Scan the lines below; pull out those with "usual".

- [DATA PROVIDED]:
__________________________________________________
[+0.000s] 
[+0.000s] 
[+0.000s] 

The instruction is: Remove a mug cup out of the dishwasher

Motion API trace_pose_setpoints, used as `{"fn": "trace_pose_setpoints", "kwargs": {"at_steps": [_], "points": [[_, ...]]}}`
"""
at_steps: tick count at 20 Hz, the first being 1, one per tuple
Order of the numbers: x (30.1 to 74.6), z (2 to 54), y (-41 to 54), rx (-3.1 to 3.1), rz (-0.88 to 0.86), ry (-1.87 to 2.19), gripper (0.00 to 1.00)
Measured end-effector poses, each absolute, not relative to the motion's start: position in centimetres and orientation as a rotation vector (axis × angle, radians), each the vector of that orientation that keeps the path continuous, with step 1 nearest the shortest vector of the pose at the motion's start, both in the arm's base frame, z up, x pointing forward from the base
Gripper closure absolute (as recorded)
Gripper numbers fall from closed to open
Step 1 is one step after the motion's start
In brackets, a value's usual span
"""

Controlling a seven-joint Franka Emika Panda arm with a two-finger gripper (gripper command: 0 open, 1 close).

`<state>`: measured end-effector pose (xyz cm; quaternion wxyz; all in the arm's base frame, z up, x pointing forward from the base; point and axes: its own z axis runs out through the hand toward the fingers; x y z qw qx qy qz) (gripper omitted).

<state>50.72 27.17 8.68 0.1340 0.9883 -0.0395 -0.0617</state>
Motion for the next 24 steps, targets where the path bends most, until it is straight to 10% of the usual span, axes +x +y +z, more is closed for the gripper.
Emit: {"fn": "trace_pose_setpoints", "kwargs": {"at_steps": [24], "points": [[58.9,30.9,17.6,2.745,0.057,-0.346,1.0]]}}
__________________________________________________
- [SOLUTION FOR THIS PROBLEM]:
In brackets, a value's usual span
Motion for the next 24 steps, targets where the path bends most, until it is straight to 10% of the usual span, axes +x +y +z, more is closed for the gripper.

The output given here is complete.